Kainguru No, I get that.
What I'm saying, though, is since we don't know anything about the game world or how it was presented in game... if asparagus pie had a tendency to walk up to people and bind itself to them for doing good deeds, and you did a good deed, and an asparagus pie bound itself to you because of that good deed, then... you'd be stuck with a smelly-ass asparagus pie bound to you until you found a way to unbind it.

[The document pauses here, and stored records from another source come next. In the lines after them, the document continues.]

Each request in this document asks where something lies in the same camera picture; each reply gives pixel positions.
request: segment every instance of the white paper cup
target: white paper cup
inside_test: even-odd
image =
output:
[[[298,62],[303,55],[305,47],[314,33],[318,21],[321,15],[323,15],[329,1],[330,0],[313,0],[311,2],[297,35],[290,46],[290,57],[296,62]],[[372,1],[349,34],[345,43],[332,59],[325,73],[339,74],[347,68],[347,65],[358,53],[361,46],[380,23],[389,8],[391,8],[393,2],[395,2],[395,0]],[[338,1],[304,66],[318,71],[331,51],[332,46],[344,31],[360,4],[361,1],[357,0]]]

Here's a more on-topic example: in 1E AD&D there was a creature called a psuedodragon. The psuedodragon would sometimes choose a human/oid as a companion, and when that happened, it conferred some benefits onto its companion. While they expanded on this in 2E AD&D and gave specific examples of how and when that would happen, in the 1E AD&D game I was playing long ago, my GM decided that a psuedodragon had witnessed my thief (Blackthorne!) sneak up on, and kill, a collection of ne'er-do-well goblins. That being the case, the psuedodragon chose me as a companion. I didn't want the psuedodragon companion, and it actively got in the way of me sneaking about and using some of my thieving skills. I had to figure out how to dissuade it from hanging around... I waited until it was asleep, and then shoved both my daggers in its belly. 🙂
That's what I'm saying might have happened here. These things that wind up being "full Furys" might wander up and bind themselves to people, and that might be part of the game world and game lore. If that's the case, then it's not retributive to make the player do something to get rid of the little bugger.